My practical recommendation would be:
If NULL should always mean false for this column, the cleanest solution is probably to fix that at the database level. Update existing NULL values to “N” and add a database default of “N” so the column does not return NULL anymore.
If you cannot change the database, you could create your own custom getter for the column, (e.g. getFotosGrandes()) that will check for null and return false, like this:
function getFotosGrandes() {
var value = retrieveAttribute( "FotosGrandes" );
// if value is null or doesn't have a length, return false.

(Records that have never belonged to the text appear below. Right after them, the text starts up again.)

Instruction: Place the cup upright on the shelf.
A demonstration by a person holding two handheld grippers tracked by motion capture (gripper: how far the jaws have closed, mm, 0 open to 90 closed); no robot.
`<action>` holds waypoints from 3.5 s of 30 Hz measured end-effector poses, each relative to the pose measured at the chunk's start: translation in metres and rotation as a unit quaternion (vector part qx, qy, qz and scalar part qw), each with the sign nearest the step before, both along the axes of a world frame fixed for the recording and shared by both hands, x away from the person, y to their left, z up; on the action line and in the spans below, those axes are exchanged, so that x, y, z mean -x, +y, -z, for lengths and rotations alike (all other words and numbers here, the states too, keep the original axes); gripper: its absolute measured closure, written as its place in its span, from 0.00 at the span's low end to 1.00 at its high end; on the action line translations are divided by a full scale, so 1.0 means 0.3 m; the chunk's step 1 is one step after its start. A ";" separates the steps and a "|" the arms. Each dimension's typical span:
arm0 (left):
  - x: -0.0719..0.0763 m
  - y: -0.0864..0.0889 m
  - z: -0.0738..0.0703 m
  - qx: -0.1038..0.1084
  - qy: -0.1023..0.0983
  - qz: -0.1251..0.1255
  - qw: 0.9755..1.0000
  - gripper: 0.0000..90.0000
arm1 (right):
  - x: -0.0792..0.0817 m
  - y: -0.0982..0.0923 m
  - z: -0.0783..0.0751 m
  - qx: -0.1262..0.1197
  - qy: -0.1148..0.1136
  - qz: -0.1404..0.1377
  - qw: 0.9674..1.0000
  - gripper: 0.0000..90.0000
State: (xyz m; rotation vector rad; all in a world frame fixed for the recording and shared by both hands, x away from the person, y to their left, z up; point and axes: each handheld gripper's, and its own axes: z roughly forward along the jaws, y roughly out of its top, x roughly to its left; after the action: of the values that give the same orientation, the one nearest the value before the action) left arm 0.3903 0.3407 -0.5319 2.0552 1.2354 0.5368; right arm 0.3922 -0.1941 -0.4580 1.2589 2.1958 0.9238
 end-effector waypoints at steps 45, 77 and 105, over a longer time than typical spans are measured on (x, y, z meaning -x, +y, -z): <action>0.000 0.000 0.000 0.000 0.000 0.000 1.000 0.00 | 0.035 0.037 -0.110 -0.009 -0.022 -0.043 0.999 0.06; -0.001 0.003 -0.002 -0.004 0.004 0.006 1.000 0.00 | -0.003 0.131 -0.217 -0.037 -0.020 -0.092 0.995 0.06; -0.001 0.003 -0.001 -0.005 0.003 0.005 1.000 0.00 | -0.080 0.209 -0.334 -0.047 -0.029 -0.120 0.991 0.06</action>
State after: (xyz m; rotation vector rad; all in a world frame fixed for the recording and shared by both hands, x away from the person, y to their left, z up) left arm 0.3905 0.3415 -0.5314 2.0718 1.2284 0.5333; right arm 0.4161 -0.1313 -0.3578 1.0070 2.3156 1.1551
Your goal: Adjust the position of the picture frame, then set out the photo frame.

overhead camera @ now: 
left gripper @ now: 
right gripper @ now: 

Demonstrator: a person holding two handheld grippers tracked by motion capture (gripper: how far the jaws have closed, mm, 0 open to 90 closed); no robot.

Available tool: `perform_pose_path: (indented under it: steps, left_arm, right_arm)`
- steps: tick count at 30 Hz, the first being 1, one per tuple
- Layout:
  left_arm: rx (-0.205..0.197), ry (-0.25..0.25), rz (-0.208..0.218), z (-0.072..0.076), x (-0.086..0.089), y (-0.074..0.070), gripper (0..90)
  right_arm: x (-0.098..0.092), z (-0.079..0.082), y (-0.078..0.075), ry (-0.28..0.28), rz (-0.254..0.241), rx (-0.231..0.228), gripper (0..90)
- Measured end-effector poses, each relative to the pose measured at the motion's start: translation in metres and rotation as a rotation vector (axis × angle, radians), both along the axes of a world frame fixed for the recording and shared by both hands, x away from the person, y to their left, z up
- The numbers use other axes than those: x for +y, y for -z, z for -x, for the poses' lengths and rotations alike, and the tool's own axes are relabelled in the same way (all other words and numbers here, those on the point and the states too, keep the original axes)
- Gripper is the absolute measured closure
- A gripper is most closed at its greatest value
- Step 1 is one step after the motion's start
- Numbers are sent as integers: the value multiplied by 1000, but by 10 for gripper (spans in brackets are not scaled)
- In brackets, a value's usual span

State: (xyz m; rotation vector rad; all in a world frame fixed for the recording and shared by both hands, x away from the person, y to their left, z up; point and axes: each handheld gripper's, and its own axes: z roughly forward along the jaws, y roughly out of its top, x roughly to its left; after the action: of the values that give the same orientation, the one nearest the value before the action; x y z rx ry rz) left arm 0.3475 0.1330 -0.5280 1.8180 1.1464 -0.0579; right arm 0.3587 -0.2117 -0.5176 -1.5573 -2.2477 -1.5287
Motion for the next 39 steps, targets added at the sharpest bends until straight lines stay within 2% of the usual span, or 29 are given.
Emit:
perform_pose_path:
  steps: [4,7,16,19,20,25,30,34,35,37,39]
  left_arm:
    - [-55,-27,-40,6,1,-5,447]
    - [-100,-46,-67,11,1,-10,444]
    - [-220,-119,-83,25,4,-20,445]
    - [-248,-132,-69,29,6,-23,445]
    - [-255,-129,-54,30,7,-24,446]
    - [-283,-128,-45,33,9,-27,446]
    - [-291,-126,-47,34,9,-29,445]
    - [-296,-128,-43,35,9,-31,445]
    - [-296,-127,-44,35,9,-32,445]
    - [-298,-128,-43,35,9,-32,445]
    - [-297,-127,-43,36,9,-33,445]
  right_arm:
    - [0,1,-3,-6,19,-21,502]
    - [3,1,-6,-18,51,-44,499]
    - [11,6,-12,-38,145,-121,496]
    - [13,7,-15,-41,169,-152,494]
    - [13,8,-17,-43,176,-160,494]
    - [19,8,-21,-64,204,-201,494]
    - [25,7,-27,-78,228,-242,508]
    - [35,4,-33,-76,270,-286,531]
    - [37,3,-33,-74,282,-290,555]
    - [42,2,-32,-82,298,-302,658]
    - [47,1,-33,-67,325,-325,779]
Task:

if ( isNull( value || !len( value ) {
return false;
}
return value;
}
Since this original thread is older and Quick has changed quite a bit since then, I think this topic probably deserves a new thread. The core question would be something like: “Should custom casts in Quick be called for NULL database values?” That would let @elpete clarify whether the current behavior is intentional, configurable, or something they would consider changing.
I think your question is valid. I am just not 100% sure whether Quick’s current behavior is by design or whether there is a better built-in way to handle this.
Side note: I noticed in your cast you transform true into “S” instead of “Y”. I know in Spanish, “yes” is “si”. One recommendation I have is to take spoken language differences out of boolean data types. Instead of using a string value there, I recommend using a boolean datatype like “bit” if you’re using SQL Server. That way, the value becomes universally understood.
I try to avoid the custos getter/setter because this in my db all places, but i know its a solution, but for me not practical.
Agree on the bit field, but its a 50 gb database whit years of data and so much external processes that uses the S,N as boolean. I am triying to make the change but its hard.
Still i agree on the suggested aproach, if i dont add any cast , make quick behave like now, but if i add a cast i thik it should be respected.